Azure Batch Service with Batch Shipyard


Overview

Azure Batch is a service that enables you to run batch processes on high-performance computing (HPC) clusters composed of Azure virtual machines (VMs). Batch processes are ideal for handling computationally intensive tasks that can run unattended such as photorealistic rendering and computational fluid dynamics. Azure Batch uses VM scale sets to scale up and down and to prevent you from paying for VMs that aren't being used. It also supports autoscaling, which, if enabled, allows Batch to scale up as needed to handle massively complex workloads.

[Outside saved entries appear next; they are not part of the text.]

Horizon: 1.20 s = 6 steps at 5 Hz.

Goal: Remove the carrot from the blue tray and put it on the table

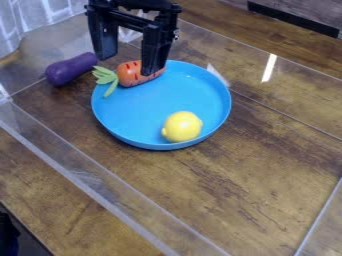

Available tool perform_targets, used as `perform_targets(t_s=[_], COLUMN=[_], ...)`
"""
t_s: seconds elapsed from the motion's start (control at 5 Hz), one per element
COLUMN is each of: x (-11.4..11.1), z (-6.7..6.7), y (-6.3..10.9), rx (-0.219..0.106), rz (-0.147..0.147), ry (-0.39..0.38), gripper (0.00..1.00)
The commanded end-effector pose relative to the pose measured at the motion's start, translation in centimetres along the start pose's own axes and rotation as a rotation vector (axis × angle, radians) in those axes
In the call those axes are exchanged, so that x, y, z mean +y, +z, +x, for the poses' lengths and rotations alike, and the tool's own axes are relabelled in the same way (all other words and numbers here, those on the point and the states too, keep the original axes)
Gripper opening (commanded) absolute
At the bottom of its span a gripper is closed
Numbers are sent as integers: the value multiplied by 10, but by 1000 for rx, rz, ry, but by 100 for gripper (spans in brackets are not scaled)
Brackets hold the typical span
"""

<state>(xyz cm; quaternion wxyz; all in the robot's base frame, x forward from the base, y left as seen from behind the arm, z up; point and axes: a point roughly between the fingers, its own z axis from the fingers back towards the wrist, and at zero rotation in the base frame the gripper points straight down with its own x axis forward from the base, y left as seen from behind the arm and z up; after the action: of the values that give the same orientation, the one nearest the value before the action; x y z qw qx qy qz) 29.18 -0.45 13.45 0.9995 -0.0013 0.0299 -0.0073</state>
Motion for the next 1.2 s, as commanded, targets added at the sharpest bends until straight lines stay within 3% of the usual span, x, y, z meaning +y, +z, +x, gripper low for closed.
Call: perform_targets(t_s=[0.0,0.2,1.0], x=[5,10,20], z=[7,15,29], y=[-9,-18,-14], rx=[-2,-5,-46], rz=[1,2,9], ry=[-16,-28,-57], gripper=[100,100,100])
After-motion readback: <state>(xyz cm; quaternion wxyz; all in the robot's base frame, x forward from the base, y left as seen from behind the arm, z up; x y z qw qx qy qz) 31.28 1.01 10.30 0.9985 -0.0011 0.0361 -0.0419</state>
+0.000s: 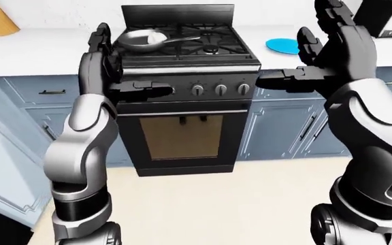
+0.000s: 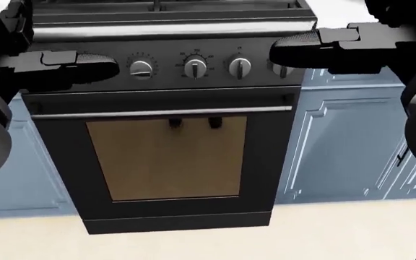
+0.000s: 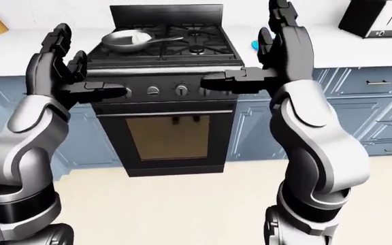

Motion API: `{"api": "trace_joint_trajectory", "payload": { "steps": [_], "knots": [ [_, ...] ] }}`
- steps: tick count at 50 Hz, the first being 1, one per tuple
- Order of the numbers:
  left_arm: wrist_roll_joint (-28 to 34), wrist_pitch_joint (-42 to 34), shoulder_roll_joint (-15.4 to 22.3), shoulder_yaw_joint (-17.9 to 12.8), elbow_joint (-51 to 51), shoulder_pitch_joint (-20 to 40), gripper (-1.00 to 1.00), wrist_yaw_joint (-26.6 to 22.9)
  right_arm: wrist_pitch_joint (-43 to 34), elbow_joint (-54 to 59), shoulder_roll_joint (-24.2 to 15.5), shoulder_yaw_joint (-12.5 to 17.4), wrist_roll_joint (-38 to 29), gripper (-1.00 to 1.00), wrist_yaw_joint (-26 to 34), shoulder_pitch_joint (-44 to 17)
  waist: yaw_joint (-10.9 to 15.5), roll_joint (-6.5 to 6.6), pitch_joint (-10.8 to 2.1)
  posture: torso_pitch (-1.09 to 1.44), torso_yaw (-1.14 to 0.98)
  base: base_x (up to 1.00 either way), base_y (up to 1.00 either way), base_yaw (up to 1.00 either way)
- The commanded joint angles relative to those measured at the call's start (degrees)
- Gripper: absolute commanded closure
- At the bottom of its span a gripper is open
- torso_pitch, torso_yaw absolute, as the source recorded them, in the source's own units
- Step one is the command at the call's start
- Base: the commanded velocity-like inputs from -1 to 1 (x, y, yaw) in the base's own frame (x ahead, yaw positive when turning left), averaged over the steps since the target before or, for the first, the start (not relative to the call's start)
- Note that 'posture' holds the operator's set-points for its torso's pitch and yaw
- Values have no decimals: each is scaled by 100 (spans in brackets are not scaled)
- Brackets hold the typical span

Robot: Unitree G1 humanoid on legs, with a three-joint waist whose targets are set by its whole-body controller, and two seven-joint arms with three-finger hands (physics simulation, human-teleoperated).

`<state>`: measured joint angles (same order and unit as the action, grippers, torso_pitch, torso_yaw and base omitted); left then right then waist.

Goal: Pick the dumpling from the pan and place it on the plate.

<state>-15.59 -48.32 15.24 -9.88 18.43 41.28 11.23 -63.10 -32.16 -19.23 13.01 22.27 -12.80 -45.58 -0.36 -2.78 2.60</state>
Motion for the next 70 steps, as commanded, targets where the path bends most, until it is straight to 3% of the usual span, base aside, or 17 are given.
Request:
{"api": "trace_joint_trajectory", "payload": {
  "steps": [1,6,9,11,19,23,32,36,43,47,50,51,52,58,61,63,70],
  "knots": [
    [33,206,111,-141,165,228,-100,20,161,-140,-37,-17,18,-100,15,-257,46,-34,-168,0,0,17,16,0],
    [16,159,105,-131,229,213,-100,40,154,-165,-37,-12,21,-100,17,-245,-1,334,-72,0,0,18,15,0],
    [4,126,116,-141,237,246,-100,50,125,-168,-49,-1,30,-100,12,-279,-74,716,-241,0,0,18,15,0],
    [9,146,112,-133,234,222,-100,52,193,-151,-62,-26,-4,-100,42,-213,-34,698,-65,0,0,21,11,0],
    [19,208,117,-130,184,205,-100,30,277,-113,-52,-44,-73,-100,96,-165,76,286,-31,0,0,29,9,0],
    [3,132,126,-144,240,233,-100,46,179,-161,-36,-37,-69,-100,83,-229,134,-154,-129,0,0,30,9,0],
    [16,148,131,-134,216,233,-100,25,192,-147,-20,-50,-106,-100,116,-229,15,198,-47,0,0,30,9,0],
    [23,126,118,-123,245,228,-100,32,240,-136,-17,-49,-128,-100,148,-192,-63,721,-175,0,0,30,9,0],
    [9,97,124,-139,276,243,-100,39,259,-133,-7,-53,-152,-100,166,-169,71,486,-98,0,0,30,11,0],
    [13,122,120,-134,270,217,-100,39,248,-152,3,-60,-158,-100,176,-161,129,216,-59,0,0,28,14,0],
    [17,131,113,-127,279,203,-100,34,161,-202,8,-43,-137,-100,154,-207,172,-89,-210,0,0,27,15,0],
    [18,132,115,-131,280,199,-100,33,163,-204,10,-43,-138,-100,152,-203,97,8,-139,0,0,28,15,0],
    [14,119,118,-138,281,214,-100,35,187,-200,11,-45,-141,-100,160,-186,125,-93,-86,0,0,27,15,0],
    [-5,54,134,-153,318,250,-100,50,159,-200,17,-66,-147,-100,160,-213,26,136,-93,0,0,26,15,0],
    [19,108,108,-114,309,200,-100,45,151,-191,7,-52,-148,-100,167,-228,-30,402,-89,0,0,26,15,0],
    [12,61,119,-129,304,246,-100,49,116,-197,4,-43,-140,-100,156,-258,-60,775,-220,0,0,26,15,0],
    [53,162,99,-118,261,185,-100,11,168,-206,7,-56,-157,-100,178,-209,61,489,-137,0,0,26,15,0]
  ]
}}
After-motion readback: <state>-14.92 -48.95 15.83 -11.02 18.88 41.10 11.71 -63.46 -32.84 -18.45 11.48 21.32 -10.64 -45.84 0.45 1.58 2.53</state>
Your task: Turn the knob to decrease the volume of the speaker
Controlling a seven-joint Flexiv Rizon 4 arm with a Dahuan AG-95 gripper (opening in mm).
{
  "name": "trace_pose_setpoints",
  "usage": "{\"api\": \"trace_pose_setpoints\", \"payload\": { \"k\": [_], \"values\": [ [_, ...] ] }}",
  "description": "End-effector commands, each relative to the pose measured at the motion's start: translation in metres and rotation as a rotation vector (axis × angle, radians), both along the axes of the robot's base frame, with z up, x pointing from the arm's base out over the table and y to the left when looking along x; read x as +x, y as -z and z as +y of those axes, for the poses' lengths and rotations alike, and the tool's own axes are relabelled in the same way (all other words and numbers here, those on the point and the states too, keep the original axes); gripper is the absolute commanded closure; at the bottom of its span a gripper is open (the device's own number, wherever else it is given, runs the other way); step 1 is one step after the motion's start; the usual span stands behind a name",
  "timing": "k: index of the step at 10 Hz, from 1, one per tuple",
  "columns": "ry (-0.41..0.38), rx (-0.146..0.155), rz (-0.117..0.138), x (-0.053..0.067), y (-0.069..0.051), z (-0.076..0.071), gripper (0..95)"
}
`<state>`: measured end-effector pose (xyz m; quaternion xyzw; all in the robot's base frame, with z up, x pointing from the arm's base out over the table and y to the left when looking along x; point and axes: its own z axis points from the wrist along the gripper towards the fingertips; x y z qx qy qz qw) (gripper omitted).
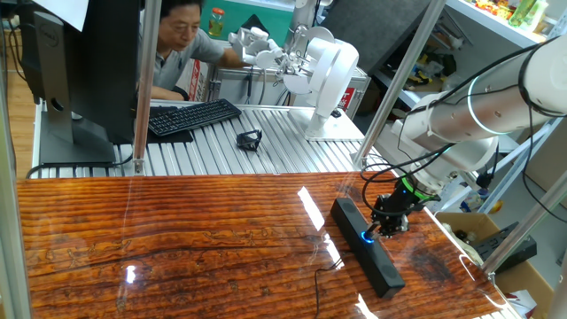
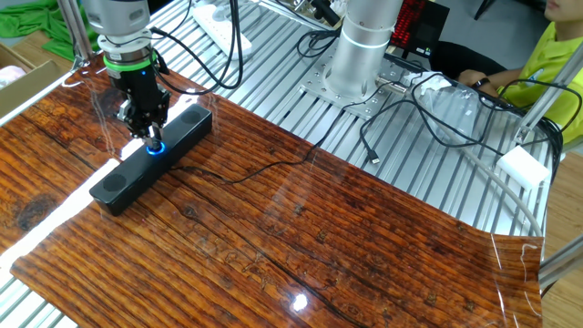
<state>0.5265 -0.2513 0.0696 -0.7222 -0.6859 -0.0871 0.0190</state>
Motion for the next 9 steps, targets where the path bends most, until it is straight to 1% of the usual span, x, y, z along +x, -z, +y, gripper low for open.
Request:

Azure Batch involves three important concepts: storage, pools, and jobs. Storage is implemented through Azure Storage, and is where data input and output are stored. Pools are composed of compute nodes. Each pool has one or more VMs, and each VM has one or more CPUs. Jobs contain the scripts that process the information in storage and write the results back out to storage. Jobs themselves are composed of one or more tasks. Tasks can be run one at a time or in parallel.

Batch Shipyard is an open-source toolkit that allows Dockerized workloads to be deployed to Azure Batch compute pools. Dockerized workloads use Docker containers rather than VMs. (Containers are hosted in VMs but typically require fewer VMs because one VM can host multiple container instances.) Containers start faster and use fewer resources than VMs and are generally more cost-efficient. For more information, see https://docs.microsoft.com/en-us/azure/virtual-machines/windows/containers.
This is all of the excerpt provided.